*** Opening Data in this exercise ***

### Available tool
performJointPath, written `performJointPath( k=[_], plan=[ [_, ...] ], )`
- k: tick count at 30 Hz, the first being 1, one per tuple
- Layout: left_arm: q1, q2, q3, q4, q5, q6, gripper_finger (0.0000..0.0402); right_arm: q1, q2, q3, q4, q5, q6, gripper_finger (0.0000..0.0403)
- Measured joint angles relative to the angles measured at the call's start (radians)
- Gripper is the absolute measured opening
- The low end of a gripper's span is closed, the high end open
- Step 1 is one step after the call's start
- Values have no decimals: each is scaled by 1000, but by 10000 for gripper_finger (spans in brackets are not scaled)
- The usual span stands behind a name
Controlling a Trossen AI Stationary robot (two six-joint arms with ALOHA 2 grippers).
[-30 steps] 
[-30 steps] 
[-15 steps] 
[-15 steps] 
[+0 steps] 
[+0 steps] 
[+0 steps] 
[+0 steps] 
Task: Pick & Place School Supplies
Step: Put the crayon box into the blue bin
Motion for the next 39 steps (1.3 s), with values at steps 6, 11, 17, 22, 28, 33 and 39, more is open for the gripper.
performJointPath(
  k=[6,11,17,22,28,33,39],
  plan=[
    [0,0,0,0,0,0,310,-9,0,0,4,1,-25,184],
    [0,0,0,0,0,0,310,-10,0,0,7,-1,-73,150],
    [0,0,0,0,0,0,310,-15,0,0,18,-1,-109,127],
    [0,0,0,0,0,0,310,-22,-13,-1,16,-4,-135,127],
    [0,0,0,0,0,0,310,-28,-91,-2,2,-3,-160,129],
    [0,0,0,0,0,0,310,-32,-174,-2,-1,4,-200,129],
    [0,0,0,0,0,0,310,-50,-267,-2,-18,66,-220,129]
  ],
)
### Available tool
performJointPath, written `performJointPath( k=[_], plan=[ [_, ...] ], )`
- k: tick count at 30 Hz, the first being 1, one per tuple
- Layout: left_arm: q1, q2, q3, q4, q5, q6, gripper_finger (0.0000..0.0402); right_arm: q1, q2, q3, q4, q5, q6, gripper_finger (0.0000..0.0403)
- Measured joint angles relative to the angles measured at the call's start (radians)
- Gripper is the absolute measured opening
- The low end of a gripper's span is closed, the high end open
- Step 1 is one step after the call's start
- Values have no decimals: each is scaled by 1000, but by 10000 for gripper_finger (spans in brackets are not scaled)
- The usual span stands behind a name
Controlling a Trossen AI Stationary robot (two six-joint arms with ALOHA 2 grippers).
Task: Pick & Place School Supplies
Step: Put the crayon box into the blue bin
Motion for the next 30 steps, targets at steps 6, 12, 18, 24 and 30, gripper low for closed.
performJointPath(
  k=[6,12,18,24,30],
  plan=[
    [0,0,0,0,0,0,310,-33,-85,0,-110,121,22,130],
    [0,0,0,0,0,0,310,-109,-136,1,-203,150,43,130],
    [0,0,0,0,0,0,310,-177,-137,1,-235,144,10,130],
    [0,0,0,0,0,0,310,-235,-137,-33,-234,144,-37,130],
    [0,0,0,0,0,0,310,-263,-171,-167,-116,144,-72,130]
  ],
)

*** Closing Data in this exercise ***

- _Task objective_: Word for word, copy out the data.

- _Task answer_:
### Available tool
performJointPath, written `performJointPath( k=[_], plan=[ [_, ...] ], )`
- k: tick count at 30 Hz, the first being 1, one per tuple
- Layout: left_arm: q1, q2, q3, q4, q5, q6, gripper_finger (0.0000..0.0402); right_arm: q1, q2, q3, q4, q5, q6, gripper_finger (0.0000..0.0403)
- Measured joint angles relative to the angles measured at the call's start (radians)
- Gripper is the absolute measured opening
- The low end of a gripper's span is closed, the high end open
- Step 1 is one step after the call's start
- Values have no decimals: each is scaled by 1000, but by 10000 for gripper_finger (spans in brackets are not scaled)
- The usual span stands behind a name
Controlling a Trossen AI Stationary robot (two six-joint arms with ALOHA 2 grippers).
[-30 steps] 
[-30 steps] 
[-15 steps] 
[-15 steps] 
[+0 steps] 
[+0 steps] 
[+0 steps] 
[+0 steps] 
Task: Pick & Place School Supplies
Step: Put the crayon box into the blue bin
Motion for the next 39 steps (1.3 s), with values at steps 6, 11, 17, 22, 28, 33 and 39, more is open for the gripper.
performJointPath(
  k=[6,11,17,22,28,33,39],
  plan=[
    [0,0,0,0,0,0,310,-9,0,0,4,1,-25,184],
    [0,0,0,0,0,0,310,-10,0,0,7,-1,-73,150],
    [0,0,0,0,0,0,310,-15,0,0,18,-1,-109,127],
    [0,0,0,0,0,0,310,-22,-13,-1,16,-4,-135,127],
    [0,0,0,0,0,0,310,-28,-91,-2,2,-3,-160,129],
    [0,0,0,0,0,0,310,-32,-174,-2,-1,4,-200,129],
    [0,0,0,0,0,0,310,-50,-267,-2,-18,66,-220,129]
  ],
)
### Available tool
performJointPath, written `performJointPath( k=[_], plan=[ [_, ...] ], )`
- k: tick count at 30 Hz, the first being 1, one per tuple
- Layout: left_arm: q1, q2, q3, q4, q5, q6, gripper_finger (0.0000..0.0402); right_arm: q1, q2, q3, q4, q5, q6, gripper_finger (0.0000..0.0403)
- Measured joint angles relative to the angles measured at the call's start (radians)
- Gripper is the absolute measured opening
- The low end of a gripper's span is closed, the high end open
- Step 1 is one step after the call's start
- Values have no decimals: each is scaled by 1000, but by 10000 for gripper_finger (spans in brackets are not scaled)
- The usual span stands behind a name
Controlling a Trossen AI Stationary robot (two six-joint arms with ALOHA 2 grippers).
Task: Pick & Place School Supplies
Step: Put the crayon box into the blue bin
Motion for the next 30 steps, targets at steps 6, 12, 18, 24 and 30, gripper low for closed.
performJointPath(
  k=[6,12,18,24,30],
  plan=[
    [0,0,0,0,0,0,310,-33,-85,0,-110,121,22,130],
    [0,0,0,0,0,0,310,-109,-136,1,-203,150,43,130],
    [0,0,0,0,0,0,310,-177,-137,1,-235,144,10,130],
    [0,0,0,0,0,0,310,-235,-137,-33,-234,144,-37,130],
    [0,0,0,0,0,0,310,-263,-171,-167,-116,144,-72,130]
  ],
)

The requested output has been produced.